**REQUIREMENT:**
Set the entries down once more, exactly as they are worded.

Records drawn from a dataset
┄┄┄┄┄┄┄┄┄┄┄┄┄┄┄┄┄┄┄┄

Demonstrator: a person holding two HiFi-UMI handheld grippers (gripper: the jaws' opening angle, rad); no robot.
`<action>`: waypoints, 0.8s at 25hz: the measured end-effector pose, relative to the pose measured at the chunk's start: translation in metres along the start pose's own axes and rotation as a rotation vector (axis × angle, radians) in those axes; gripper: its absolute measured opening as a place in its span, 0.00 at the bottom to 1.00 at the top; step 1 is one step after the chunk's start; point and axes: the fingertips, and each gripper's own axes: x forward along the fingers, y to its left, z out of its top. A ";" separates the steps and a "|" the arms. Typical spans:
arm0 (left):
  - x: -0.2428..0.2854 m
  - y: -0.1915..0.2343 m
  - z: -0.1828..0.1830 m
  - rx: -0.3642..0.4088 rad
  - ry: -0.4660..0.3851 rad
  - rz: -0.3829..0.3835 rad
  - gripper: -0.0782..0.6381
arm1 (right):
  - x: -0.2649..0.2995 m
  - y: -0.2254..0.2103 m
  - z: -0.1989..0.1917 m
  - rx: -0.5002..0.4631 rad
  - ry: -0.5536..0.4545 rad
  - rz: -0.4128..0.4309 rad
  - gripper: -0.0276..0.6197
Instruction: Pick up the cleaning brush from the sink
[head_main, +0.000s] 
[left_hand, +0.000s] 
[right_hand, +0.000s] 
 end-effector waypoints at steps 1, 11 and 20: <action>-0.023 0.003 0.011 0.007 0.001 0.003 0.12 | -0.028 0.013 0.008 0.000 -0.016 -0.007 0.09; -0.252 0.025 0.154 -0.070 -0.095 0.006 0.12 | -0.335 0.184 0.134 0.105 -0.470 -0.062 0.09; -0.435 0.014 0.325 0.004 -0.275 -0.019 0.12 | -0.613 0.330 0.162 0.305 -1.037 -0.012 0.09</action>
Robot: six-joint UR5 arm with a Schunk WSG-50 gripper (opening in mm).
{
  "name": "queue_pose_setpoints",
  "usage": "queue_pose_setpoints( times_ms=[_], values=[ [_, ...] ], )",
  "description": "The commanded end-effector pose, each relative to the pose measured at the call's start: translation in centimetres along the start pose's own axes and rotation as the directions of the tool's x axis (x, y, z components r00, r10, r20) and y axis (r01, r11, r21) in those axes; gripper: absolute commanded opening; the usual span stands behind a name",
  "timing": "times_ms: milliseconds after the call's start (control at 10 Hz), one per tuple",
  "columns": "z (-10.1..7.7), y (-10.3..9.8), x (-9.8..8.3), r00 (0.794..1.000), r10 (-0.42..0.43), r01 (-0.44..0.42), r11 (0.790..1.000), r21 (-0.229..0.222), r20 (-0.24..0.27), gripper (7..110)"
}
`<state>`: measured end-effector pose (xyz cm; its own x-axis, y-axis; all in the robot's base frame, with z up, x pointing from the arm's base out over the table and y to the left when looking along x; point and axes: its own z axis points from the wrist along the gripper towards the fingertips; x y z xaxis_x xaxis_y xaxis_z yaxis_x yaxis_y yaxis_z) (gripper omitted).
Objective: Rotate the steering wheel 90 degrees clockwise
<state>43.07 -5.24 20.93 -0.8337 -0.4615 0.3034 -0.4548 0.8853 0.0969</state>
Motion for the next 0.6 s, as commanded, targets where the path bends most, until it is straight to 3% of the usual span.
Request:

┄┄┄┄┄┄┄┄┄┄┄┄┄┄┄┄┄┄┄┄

**ANSWER TO THIS EXERCISE:**
Demonstrator: a person holding two HiFi-UMI handheld grippers (gripper: the jaws' opening angle, rad); no robot.
`<action>`: waypoints, 0.8s at 25hz: the measured end-effector pose, relative to the pose measured at the chunk's start: translation in metres along the start pose's own axes and rotation as a rotation vector (axis × angle, radians) in those axes; gripper: its absolute measured opening as a place in its span, 0.00 at the bottom to 1.00 at the top; step 1 is one step after the chunk's start; point and axes: the fingertips, and each gripper's own axes: x forward along the fingers, y to its left, z out of its top. A ";" separates the steps and a "|" the arms. Typical spans:
arm0 (left):
  - x: -0.2428..0.2854 m
  - y: -0.1915..0.2343 m
  - z: -0.1828..0.1830 m
  - rx: -0.3642..0.4088 rad
  - ry: -0.4660..0.3851 rad
  - rz: -0.3829..0.3835 rad
  - gripper: -0.0782..0.6381
arm1 (right):
  - x: -0.2649..0.2995 m
  - y: -0.2254..0.2103 m
  - z: -0.1989..0.1917 m
  - rx: -0.5002..0.4631 rad
  - ry: -0.5536..0.4545 rad
  - rz: -0.4128..0.4309 rad
  - gripper: -0.0276..0.6197
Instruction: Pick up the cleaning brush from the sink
[head_main, +0.000s] 
[left_hand, +0.000s] 
[right_hand, +0.000s] 
 end-effector waypoints at steps 1, 11 and 20: <action>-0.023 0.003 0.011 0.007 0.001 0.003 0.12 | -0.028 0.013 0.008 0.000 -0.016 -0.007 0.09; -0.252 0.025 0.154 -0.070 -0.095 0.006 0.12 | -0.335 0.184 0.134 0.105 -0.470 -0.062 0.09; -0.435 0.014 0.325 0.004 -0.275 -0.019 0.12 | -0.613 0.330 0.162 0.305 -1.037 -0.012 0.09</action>
Robot: six-joint UR5 arm with a Schunk WSG-50 gripper (opening in mm).
{
  "name": "queue_pose_setpoints",
  "usage": "queue_pose_setpoints( times_ms=[_], values=[ [_, ...] ], )",
  "description": "The commanded end-effector pose, each relative to the pose measured at the call's start: translation in centimetres along the start pose's own axes and rotation as the directions of the tool's x axis (x, y, z components r00, r10, r20) and y axis (r01, r11, r21) in those axes; gripper: absolute commanded opening; the usual span stands behind a name",
  "timing": "times_ms: milliseconds after the call's start (control at 10 Hz), one per tuple",
  "columns": "z (-10.1..7.7), y (-10.3..9.8), x (-9.8..8.3), r00 (0.794..1.000), r10 (-0.42..0.43), r01 (-0.44..0.42), r11 (0.790..1.000), r21 (-0.229..0.222), r20 (-0.24..0.27), gripper (7..110)"
}
`<state>`: measured end-effector pose (xyz cm; its own x-axis, y-axis; all in the robot's base frame, with z up, x pointing from the arm's base out over the table and y to the left when looking along x; point and axes: its own z axis points from the wrist along the gripper towards the fingertips; x y z xaxis_x xaxis_y xaxis_z yaxis_x yaxis_y yaxis_z) (gripper omitted).
Objective: Rotate the steering wheel 90 degrees clockwise
<state>43.07 -5.24 20.93 -0.8337 -0.4615 0.3034 -0.4548 0.8853 0.0969</state>
Motion for the next 0.6 s, as commanded, targets where the path bends most, until it is straight to 3% of the usual span.
Request:

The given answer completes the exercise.